ACTIVITY: Among the lines below, count those with "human". Give only the number.

START RECORDS FOR THIS EXERCISE

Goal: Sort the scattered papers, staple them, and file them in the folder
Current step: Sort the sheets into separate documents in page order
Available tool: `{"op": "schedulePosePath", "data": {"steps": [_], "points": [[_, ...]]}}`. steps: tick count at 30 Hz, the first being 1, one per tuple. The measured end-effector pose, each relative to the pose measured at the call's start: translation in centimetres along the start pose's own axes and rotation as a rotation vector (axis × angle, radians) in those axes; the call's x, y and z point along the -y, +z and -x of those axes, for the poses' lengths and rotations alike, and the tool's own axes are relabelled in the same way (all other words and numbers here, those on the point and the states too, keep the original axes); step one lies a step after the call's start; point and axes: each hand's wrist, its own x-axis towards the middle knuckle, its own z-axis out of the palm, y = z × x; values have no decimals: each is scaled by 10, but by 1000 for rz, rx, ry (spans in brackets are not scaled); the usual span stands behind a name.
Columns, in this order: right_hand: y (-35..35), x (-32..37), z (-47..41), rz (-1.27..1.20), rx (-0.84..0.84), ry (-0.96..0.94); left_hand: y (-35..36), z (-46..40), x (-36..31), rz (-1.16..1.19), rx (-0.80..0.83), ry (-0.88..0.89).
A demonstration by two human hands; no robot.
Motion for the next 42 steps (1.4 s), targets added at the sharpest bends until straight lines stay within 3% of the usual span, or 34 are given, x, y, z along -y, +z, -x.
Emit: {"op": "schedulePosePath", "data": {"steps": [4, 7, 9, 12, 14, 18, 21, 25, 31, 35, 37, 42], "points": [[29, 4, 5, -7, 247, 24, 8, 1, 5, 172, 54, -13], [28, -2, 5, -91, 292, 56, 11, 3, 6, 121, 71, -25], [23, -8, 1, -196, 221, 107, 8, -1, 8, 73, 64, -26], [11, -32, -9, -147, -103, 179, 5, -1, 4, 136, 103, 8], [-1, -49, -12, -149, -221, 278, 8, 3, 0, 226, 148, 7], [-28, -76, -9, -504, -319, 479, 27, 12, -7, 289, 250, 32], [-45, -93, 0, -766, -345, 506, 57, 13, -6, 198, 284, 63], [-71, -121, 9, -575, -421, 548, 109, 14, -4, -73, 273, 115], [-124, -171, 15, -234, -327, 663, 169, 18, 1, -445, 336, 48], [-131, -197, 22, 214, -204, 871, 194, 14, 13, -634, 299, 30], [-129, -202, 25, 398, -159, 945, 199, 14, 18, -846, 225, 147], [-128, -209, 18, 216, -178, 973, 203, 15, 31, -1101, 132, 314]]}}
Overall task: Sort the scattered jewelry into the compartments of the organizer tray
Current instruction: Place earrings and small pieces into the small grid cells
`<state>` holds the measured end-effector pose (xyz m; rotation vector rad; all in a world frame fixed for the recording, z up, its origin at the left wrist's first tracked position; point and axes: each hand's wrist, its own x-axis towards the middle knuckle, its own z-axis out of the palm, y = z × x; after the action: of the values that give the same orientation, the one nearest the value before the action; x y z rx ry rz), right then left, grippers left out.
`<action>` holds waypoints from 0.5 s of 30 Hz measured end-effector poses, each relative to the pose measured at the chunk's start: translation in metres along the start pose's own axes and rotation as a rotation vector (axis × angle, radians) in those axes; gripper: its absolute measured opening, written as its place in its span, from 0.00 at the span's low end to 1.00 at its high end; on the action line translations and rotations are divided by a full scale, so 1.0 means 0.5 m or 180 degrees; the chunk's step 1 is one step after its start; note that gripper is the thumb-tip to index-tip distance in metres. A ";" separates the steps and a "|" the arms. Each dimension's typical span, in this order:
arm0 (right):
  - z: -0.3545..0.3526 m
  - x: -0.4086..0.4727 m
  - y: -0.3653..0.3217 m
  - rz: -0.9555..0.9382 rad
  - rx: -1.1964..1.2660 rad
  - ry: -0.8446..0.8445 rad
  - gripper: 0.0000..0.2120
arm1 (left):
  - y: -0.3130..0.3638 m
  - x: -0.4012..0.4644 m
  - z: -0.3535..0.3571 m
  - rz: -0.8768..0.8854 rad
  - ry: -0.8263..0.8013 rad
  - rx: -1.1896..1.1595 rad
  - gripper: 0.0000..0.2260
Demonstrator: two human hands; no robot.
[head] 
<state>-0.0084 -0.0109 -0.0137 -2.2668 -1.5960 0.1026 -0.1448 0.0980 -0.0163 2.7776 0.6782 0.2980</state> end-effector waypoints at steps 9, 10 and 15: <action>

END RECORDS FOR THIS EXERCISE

ANSWER SECTION: 2